# [Work order]
Pick out the lines below that contain the string "orange" and copy them all.

▼

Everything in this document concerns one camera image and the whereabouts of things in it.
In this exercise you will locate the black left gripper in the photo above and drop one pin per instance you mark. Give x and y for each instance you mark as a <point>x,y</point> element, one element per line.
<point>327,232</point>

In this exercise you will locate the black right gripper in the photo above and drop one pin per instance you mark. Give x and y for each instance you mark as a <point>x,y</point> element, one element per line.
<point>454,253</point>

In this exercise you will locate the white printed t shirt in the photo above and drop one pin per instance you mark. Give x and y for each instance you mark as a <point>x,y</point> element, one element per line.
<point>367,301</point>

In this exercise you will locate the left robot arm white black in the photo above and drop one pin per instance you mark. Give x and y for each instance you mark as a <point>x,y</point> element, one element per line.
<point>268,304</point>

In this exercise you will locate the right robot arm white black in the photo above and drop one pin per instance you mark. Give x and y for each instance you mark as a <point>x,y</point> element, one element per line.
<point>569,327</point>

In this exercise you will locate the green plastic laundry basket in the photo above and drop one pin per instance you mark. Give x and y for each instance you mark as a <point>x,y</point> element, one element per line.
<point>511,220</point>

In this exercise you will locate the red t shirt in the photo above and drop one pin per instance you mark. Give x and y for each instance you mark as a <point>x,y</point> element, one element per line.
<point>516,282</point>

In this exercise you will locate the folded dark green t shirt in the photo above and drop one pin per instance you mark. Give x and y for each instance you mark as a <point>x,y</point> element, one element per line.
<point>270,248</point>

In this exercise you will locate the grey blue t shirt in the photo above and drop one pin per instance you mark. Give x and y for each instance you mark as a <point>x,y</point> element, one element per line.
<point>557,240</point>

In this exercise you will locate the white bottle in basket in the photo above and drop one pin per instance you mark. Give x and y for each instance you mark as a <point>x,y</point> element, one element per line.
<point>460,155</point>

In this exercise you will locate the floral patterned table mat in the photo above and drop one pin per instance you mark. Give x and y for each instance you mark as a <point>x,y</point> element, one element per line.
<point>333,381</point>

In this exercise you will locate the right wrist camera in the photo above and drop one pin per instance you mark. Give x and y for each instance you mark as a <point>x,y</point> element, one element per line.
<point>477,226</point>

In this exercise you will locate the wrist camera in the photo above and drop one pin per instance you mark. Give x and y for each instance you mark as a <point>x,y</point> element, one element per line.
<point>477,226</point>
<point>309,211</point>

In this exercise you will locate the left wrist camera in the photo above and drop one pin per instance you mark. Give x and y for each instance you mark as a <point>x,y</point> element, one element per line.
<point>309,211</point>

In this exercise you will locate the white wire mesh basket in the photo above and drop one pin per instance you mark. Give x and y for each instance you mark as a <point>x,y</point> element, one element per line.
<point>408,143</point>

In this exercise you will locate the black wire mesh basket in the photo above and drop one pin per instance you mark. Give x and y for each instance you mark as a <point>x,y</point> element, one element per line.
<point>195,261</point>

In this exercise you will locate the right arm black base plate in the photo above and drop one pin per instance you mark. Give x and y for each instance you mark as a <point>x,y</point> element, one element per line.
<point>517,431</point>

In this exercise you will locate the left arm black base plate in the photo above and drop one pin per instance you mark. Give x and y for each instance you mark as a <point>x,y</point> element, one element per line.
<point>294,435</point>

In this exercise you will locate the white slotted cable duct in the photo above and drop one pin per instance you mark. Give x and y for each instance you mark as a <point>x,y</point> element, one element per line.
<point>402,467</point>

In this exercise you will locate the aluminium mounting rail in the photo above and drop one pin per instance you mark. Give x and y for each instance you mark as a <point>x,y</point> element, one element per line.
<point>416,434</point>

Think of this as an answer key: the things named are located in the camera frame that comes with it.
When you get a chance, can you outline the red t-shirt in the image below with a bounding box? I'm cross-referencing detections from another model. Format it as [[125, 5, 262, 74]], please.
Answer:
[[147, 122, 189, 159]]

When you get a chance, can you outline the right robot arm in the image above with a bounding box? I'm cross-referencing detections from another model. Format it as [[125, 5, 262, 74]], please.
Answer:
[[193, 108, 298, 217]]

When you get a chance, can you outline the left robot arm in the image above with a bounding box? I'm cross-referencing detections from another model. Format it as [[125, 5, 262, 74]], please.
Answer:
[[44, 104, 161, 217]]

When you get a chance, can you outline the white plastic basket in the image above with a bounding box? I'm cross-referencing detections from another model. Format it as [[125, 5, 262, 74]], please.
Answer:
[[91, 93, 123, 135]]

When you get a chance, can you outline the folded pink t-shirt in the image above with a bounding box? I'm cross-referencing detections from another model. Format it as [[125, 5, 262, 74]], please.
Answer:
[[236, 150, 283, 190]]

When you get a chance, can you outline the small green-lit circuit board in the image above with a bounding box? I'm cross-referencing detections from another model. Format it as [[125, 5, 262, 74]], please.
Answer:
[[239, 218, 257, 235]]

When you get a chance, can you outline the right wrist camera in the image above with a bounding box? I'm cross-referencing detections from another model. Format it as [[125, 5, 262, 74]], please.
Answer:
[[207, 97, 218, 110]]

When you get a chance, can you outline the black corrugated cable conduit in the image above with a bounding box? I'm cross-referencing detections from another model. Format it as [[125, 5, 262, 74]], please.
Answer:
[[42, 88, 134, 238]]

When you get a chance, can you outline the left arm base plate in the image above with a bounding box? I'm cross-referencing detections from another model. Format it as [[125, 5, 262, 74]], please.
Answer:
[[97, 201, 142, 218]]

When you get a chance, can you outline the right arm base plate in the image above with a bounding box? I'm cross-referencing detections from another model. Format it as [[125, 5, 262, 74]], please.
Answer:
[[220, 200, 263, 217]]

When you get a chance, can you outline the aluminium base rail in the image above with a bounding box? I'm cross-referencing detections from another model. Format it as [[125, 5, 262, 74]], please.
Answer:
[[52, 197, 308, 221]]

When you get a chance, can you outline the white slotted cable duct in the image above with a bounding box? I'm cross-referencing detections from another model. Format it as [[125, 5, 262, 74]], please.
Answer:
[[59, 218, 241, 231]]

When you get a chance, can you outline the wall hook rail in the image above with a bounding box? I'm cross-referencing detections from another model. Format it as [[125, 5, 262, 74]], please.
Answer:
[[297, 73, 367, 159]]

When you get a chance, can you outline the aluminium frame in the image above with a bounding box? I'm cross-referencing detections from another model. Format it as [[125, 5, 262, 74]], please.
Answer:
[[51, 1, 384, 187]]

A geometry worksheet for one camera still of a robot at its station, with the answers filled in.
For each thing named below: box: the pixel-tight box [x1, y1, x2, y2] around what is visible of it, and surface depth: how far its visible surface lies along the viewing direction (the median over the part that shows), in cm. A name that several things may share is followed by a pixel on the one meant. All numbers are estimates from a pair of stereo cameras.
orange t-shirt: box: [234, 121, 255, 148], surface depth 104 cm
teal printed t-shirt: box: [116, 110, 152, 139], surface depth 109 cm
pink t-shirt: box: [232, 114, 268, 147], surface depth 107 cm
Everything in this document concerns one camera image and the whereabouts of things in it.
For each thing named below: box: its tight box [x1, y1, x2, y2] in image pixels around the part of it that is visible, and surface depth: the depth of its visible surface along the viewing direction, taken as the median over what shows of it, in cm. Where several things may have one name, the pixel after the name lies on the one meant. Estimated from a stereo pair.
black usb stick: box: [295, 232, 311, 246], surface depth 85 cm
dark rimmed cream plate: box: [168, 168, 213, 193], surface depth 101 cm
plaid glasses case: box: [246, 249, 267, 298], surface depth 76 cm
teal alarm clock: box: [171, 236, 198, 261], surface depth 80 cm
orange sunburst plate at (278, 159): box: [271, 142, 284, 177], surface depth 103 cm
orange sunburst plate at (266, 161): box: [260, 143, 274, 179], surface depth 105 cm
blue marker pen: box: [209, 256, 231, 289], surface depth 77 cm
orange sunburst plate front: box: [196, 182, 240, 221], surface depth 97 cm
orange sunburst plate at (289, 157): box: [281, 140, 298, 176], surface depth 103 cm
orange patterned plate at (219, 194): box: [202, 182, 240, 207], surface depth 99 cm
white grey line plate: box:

▲

# [Solved problem]
orange t-shirt: box: [234, 121, 255, 148], surface depth 104 cm
orange sunburst plate at (278, 159): box: [271, 142, 284, 177], surface depth 103 cm
orange sunburst plate at (266, 161): box: [260, 143, 274, 179], surface depth 105 cm
orange sunburst plate front: box: [196, 182, 240, 221], surface depth 97 cm
orange sunburst plate at (289, 157): box: [281, 140, 298, 176], surface depth 103 cm
orange patterned plate at (219, 194): box: [202, 182, 240, 207], surface depth 99 cm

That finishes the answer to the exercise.